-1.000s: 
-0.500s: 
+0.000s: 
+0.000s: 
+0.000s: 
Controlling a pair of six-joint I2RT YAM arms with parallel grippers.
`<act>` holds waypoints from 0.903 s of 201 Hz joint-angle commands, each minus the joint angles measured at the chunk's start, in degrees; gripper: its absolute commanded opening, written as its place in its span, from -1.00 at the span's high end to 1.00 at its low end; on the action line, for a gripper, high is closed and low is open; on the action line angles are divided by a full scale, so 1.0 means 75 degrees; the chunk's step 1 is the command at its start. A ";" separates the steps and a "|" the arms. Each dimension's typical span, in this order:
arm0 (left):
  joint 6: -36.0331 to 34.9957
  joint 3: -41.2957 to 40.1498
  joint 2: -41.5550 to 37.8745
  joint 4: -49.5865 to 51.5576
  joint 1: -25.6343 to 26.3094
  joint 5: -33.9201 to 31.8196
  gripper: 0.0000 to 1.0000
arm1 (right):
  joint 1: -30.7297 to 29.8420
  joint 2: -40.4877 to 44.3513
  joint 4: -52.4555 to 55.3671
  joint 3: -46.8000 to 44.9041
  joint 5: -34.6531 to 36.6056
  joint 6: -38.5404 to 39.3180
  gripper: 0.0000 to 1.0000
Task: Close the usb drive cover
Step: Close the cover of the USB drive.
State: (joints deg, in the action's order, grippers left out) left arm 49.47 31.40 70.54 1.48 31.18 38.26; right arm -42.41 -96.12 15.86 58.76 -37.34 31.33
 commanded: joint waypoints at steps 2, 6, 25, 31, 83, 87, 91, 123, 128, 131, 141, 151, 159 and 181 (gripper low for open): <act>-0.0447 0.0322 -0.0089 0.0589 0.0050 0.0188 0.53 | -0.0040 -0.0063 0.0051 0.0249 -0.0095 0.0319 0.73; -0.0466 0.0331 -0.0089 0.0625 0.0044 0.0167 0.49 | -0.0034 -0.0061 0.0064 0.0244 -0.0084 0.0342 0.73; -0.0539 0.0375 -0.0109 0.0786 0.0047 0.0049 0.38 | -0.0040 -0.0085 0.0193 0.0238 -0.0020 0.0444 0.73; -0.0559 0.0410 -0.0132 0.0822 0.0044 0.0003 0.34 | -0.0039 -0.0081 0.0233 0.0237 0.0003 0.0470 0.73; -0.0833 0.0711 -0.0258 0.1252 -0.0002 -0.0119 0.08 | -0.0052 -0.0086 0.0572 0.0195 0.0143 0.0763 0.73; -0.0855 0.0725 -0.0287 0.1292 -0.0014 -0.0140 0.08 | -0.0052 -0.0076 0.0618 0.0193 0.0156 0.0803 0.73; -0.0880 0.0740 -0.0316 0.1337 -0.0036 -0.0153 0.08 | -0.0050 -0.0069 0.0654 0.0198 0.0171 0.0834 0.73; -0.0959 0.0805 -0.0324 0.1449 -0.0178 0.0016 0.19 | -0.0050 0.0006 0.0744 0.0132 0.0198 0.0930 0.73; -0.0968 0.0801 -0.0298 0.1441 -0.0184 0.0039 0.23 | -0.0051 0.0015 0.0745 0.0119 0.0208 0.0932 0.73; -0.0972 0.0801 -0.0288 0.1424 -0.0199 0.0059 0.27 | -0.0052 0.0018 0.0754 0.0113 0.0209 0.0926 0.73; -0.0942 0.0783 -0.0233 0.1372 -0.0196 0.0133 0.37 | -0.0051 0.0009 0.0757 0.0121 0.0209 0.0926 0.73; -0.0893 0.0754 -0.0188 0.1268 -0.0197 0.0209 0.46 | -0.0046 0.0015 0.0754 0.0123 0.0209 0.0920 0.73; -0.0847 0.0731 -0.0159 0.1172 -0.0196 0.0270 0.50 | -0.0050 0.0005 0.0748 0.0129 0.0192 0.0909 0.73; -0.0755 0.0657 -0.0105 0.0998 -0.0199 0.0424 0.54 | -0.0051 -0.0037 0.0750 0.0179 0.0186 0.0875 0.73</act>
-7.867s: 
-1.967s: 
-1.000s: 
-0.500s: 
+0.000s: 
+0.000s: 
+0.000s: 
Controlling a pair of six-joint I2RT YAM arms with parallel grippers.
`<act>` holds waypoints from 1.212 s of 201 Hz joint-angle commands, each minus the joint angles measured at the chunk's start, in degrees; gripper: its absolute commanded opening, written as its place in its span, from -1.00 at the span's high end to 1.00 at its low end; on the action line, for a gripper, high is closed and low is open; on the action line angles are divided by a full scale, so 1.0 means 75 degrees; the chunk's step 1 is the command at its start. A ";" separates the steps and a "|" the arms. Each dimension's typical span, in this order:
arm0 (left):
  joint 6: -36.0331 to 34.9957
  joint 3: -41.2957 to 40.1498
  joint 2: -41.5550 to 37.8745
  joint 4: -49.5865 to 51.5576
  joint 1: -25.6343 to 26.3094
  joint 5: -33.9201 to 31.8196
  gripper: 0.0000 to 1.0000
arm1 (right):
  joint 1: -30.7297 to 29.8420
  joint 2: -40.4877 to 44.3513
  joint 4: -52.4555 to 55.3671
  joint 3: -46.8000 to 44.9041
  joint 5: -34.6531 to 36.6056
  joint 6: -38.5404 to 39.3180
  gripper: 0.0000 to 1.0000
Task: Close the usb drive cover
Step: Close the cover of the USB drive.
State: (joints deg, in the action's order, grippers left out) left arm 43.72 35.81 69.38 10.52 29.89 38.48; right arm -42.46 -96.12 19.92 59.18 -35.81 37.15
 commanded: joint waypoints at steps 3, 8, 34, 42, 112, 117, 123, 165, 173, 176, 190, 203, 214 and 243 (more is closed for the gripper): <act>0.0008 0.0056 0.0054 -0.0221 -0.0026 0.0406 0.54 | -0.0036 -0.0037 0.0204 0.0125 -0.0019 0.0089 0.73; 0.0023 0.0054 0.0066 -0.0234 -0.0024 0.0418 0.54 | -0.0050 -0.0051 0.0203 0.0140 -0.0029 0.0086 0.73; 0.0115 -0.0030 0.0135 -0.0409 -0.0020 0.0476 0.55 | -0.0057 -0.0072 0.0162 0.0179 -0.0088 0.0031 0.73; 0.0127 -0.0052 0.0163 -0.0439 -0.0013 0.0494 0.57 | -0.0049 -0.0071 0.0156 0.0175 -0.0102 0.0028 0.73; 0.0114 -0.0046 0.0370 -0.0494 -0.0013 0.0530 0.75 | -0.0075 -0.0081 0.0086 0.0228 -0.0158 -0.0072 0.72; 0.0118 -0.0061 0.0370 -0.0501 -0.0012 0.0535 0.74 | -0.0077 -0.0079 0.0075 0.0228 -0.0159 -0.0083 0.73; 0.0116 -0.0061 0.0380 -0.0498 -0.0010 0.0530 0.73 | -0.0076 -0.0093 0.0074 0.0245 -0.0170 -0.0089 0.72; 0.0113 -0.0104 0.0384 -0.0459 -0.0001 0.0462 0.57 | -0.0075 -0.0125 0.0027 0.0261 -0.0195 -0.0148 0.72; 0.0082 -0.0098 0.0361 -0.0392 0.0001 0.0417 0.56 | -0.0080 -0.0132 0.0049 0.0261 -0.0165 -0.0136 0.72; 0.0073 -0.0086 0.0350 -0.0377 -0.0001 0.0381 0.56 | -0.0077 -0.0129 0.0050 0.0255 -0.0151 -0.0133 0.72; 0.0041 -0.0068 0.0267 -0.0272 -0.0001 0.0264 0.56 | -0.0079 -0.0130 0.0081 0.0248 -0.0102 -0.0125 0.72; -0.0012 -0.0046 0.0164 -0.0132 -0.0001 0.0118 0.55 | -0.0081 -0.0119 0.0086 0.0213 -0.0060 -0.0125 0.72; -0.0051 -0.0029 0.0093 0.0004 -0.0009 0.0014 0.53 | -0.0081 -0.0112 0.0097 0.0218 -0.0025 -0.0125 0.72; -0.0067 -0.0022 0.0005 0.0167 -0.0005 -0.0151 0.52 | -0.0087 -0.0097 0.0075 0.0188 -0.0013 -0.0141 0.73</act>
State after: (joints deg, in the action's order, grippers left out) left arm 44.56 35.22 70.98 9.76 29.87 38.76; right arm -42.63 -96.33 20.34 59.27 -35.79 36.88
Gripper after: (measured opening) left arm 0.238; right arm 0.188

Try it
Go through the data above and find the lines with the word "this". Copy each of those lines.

Answer section
`<act>` holds waypoints from 0.903 s of 201 Hz joint-angle commands, each minus the joint angles measured at the chunk's start, in degrees; gripper: its absolute commanded opening, written as its place in its span, from -1.00 at the span's high end to 1.00 at its low end; on the action line, for a gripper, high is closed and low is open; on the action line angles are divided by a full scale, so 1.0 means 75 degrees; the chunk's step 1 is the command at its start. A ";" separates the steps and a "|" the arms. Each dimension's typical span, in this order:
`<act>` holds waypoints from 1.212 s of 201 Hz joint-angle commands, each minus the joint angles measured at the chunk's start, in degrees; gripper: its absolute commanded opening, written as its place in its span, from -1.00 at the span's high end to 1.00 at its low end; on the action line, for a gripper, high is closed and low is open; on the action line angles are divided by a full scale, so 1.0 means 75 degrees; the chunk's step 1 is the command at its start. A ";" separates the steps and a "|" the arms. Each dimension's typical span, in this order:

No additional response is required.